**About this exercise:**
Although the data below contains pictures, please reproduce only its words, exactly.

**Supplied data:**

+--

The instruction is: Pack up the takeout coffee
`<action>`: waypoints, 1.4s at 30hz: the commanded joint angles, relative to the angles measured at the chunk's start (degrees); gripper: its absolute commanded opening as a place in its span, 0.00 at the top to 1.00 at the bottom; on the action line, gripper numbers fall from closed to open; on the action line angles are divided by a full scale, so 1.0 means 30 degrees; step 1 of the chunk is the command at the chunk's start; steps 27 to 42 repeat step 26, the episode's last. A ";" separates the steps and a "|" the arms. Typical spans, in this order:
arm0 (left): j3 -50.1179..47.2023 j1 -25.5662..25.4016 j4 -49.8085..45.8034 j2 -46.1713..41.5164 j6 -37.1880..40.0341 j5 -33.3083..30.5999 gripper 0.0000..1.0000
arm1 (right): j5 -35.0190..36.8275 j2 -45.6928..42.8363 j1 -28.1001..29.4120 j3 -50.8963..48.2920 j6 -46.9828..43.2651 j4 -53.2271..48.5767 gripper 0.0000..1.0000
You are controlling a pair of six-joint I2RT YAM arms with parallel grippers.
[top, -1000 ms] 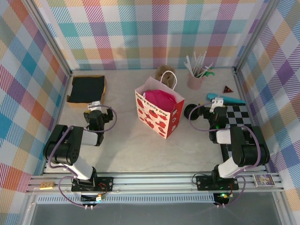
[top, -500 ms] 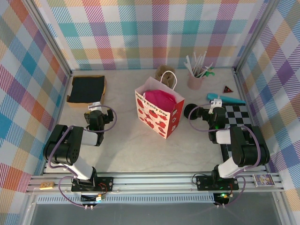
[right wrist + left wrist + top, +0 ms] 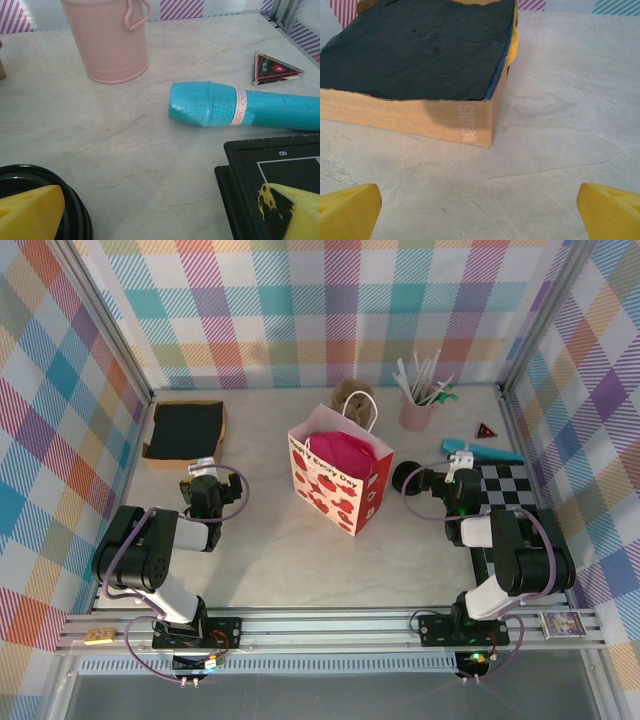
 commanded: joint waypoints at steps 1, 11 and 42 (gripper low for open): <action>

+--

**Exercise result:**
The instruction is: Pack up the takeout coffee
`<action>`: waypoints, 1.4s at 30hz: the commanded joint angles, relative to the angles measured at the chunk's start (degrees); gripper: its absolute commanded opening as a place in its span, 0.00 at the top to 1.00 at the bottom; on the action line, gripper numbers fall from closed to open; on the action line angles are divided by a full scale, so 1.0 means 30 degrees; step 1 of the chunk is the command at the chunk's start; steps 27 to 42 repeat step 26, the episode's last. A ";" separates the steps and a "|" the arms. Typical spans, in this order:
arm0 (left): j3 -50.1179..47.2023 j1 -25.5662..25.4016 j4 -49.8085..45.8034 j2 -46.1713..41.5164 j6 -37.1880..40.0341 j5 -33.3083..30.5999 gripper 0.0000..1.0000
arm1 (right): j5 -35.0190..36.8275 j2 -45.6928..42.8363 j1 -28.1001..29.4120 j3 -50.8963..48.2920 j6 -46.9828..43.2651 j4 -53.2271..48.5767 gripper 0.0000..1.0000
You are controlling a pair of six-joint I2RT YAM arms with parallel grippers.
[top, -1000 ms] 
[top, -500 ms] 
[right wrist + left wrist + top, +0 ms] 
 commanded: joint waypoints at steps 1, 11 and 42 (gripper low for open): <action>

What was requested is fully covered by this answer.